More on the middle ground

Regular readers of these blogs will know that I’m quite a fan of Talking Politics, a podcast orchestrated by David Runciman, Professor of Politics at the University of Cambridge. Professor Runciman and his panellists have been discussing the middle ground as well. They’ve hypothesised that, although politicians often continue to talk about owning the middle ground, recent events suggest that the middle ground in politics is being hollowed out, that in these days of divisive issues and hyper-partisan parties, there are very few issues that people agree on in the centre. You’re either for Trump or against him; keen to keep the Affordable Care Act or desperate to do away with it; a Brexiteer or a Remainer. In this environment, politicians can’t and don’t win by being in the middle, but by being at the edge; they have to take an extreme position, rather than find consensus. To win an election, so many of which seem to be on a knife edge because the electorates seem almost evenly split between the extreme points, you have to find issues that cut across the spectrum, not because they’re in the middle, but because people, who might otherwise hold utterly conflicting views, agree on them. Sitting here in the UK, those issues are probably student loans and the National Health Service. You can hate Brexit or love Brexit, but if you’ve university-aged children then you’re probably outraged at the level of debt the latter are having to live with. Similarly, the idea of healthcare, free at the point of need, is so deeply engrained in our national psyche that any government endangering it faces genuinely massed revolt.

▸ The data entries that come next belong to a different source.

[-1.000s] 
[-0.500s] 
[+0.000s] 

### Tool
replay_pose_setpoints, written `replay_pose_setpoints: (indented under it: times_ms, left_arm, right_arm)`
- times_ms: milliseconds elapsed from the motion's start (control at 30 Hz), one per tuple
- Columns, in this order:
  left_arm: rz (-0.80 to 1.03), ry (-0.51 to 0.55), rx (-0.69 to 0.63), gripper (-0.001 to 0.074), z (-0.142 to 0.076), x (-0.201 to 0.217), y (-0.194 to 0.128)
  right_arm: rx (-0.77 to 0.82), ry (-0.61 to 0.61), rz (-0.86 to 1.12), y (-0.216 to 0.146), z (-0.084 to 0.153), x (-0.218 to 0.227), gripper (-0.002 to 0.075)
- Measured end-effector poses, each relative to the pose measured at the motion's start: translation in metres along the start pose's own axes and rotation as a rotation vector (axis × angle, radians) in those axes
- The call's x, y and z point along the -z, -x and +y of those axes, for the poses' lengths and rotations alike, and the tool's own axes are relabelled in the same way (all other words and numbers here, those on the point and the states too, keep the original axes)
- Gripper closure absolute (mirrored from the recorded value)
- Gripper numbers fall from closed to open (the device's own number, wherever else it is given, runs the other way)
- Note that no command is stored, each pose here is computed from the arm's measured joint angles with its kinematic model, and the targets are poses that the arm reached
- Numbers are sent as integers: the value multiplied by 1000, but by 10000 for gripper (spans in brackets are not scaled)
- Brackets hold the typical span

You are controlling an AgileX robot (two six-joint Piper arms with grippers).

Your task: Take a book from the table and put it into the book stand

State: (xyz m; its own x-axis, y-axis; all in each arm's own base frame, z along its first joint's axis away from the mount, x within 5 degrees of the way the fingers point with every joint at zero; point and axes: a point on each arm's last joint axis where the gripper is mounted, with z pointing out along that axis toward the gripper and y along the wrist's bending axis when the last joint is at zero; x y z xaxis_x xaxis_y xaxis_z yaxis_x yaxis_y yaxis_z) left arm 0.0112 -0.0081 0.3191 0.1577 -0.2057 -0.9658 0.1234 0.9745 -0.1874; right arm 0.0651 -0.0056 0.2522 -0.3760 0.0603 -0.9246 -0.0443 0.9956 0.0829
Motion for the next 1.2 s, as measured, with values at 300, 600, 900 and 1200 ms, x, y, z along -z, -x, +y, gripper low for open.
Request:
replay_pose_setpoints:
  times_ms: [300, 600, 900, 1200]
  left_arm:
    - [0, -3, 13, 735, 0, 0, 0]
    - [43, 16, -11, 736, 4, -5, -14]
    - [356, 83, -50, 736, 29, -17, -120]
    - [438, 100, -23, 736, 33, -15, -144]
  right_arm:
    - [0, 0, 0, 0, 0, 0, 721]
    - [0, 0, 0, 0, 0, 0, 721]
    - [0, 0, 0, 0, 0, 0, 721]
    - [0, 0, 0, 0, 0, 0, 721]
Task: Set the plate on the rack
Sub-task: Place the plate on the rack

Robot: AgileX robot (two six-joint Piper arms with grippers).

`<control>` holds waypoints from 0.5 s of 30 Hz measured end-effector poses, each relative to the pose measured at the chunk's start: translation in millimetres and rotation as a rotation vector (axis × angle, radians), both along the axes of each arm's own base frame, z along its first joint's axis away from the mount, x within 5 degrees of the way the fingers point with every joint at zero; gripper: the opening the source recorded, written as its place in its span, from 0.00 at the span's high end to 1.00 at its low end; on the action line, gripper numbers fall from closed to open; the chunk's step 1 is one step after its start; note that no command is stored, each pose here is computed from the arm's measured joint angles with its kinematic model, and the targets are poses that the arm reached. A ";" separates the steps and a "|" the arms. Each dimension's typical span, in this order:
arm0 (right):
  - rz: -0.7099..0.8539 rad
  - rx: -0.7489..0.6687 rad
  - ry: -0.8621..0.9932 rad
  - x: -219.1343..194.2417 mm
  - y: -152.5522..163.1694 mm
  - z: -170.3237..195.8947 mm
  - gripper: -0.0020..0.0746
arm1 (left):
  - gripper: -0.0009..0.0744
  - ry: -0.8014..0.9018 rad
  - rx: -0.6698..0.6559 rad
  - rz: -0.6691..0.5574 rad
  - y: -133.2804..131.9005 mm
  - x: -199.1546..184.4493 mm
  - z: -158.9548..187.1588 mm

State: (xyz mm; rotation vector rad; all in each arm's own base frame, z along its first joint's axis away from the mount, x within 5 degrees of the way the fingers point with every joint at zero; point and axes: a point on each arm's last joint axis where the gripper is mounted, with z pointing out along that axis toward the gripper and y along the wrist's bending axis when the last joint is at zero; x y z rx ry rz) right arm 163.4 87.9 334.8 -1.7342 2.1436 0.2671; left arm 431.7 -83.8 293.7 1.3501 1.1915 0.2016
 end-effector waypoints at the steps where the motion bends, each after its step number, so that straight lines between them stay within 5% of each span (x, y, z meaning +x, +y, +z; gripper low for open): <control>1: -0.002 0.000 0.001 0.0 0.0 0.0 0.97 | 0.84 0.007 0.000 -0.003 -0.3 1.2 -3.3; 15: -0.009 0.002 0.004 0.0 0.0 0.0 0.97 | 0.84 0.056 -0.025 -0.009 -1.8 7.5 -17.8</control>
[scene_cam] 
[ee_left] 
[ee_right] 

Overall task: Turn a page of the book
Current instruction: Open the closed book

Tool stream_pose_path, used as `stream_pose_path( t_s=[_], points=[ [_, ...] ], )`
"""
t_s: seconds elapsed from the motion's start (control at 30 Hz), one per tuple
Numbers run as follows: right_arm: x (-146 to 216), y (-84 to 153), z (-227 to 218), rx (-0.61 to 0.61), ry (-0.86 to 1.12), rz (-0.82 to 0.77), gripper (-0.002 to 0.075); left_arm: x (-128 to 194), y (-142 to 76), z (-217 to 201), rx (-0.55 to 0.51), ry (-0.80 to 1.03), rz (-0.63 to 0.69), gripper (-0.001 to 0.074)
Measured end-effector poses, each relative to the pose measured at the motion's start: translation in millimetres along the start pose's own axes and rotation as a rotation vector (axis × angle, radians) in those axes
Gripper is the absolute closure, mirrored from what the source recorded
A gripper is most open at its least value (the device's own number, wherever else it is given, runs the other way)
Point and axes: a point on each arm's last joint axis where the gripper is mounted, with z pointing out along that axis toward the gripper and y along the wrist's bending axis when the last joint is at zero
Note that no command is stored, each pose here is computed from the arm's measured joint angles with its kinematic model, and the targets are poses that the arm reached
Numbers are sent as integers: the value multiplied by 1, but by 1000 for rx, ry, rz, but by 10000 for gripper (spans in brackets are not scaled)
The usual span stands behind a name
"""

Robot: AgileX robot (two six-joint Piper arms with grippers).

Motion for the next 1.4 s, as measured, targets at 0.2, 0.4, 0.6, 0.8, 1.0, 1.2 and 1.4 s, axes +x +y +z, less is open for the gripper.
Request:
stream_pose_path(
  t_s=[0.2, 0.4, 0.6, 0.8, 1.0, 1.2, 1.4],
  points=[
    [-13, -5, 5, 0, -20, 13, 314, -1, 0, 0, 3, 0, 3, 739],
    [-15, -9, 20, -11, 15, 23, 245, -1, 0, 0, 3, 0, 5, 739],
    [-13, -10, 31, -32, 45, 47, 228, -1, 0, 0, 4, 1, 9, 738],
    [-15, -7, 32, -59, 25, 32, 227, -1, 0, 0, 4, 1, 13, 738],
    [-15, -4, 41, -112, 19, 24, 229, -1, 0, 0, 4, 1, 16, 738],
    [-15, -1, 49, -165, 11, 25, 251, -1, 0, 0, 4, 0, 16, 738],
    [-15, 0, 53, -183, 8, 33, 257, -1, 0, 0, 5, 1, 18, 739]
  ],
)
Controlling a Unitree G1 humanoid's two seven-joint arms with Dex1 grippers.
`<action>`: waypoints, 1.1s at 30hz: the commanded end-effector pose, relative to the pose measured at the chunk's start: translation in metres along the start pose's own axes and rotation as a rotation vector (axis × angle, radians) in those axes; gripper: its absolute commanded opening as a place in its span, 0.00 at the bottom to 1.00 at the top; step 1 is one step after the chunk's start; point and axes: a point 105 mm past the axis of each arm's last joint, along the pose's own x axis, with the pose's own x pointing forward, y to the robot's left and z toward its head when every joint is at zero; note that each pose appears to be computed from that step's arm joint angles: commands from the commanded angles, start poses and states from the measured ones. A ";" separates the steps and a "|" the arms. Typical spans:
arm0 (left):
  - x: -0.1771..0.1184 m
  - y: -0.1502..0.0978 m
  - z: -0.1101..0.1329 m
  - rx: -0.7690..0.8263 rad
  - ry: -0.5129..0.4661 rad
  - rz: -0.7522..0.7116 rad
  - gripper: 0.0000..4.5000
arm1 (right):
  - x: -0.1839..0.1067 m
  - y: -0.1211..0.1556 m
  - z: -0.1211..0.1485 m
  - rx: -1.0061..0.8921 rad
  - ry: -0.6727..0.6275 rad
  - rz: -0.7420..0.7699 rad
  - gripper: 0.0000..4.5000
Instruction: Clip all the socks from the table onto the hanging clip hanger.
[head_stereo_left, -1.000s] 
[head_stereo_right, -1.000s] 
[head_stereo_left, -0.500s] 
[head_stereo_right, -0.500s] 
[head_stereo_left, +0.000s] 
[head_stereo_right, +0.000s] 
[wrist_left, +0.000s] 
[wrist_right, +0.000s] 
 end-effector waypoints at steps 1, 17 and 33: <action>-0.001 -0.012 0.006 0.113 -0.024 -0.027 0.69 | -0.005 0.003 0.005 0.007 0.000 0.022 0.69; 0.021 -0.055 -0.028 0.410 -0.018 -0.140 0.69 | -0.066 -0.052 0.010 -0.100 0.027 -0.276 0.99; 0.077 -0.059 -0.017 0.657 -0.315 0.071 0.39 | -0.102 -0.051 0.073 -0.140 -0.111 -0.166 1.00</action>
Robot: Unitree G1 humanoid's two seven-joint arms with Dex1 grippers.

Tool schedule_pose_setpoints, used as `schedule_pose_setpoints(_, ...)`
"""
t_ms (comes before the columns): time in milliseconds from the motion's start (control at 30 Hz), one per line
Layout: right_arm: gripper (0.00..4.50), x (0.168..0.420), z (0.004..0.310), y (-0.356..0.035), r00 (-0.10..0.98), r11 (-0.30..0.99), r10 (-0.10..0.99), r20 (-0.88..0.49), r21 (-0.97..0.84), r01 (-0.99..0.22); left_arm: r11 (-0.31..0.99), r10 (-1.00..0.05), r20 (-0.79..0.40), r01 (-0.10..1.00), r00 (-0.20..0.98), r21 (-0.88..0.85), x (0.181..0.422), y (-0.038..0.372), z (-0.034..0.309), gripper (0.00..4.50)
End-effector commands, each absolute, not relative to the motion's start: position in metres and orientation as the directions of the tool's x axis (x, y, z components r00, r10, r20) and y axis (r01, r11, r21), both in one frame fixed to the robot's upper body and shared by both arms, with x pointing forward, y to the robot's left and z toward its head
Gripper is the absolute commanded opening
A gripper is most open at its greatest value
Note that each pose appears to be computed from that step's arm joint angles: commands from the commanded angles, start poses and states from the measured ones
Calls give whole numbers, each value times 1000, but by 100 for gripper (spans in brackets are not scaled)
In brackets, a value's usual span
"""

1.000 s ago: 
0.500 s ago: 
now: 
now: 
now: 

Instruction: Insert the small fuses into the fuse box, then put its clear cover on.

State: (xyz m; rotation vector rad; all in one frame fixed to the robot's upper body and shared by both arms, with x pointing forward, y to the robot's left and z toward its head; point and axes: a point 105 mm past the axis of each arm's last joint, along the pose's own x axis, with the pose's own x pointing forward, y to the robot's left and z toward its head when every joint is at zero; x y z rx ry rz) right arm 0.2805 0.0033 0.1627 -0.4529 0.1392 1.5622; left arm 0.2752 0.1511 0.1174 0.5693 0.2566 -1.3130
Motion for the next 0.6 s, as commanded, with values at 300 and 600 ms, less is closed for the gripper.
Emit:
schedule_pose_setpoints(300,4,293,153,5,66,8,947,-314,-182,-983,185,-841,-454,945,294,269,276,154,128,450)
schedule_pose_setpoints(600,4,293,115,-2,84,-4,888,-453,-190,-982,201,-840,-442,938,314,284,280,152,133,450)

I think there are direct parallels with all this and the consulting industry. Clients, too, have increasingly polarised views, distinguishing between services they view as low-cost and the ones they see as high-value. If consulting firms focus on conventional services, or specialist parts of those services, then they risk being trapped at one end of the spectrum or the other. As with politics, that might win them half the market, but perhaps not the election. The bigger prize, of course, is to win on both sides of the market divide—and that’s only possible by identifying services that have cross-party, bipartisan support, so to speak. In part, this brings me back to the importance of good proposition design, something we bang on about a lot, I know. But it also highlights the need for the proposition to be couched in terms of a client issue.

For example, one of the big issues in policing at the moment is body-cams. If you’re a consulting firm offering services in this space, you could approach it from a technology view point of view: buy from us, you’d be saying to your clients, because we understand how to make it work. But you might find yourself competing against a firm that’s focusing on the strategic impact: buy from us, they’d be saying, because we can give you advice on the long-term implications of this for your industry. Put the two firms into a beauty parade together, and each will probably get half the votes, because some senior police officers will see this as a technology issue, while others view it as a business one. Neither firm will be seen to be credible by both sides. But supposing a third consulting firm enters the fray, and it’s approach is to focus on the opportunity: body-cams protect everyone—officers, perpetrators, and innocent bystanders. No one round the boardroom table could disagree with that.

Successful propositions—like landslide election wins—don’t appeal to just one audience, nor do they involve a woolly compromise in the middle that no one likes. Instead, they cross over the middle ground, uniting people with different attitudes and approaches, by focusing everyone’s efforts—clients’ and consulting firms’ alike—on the outcome.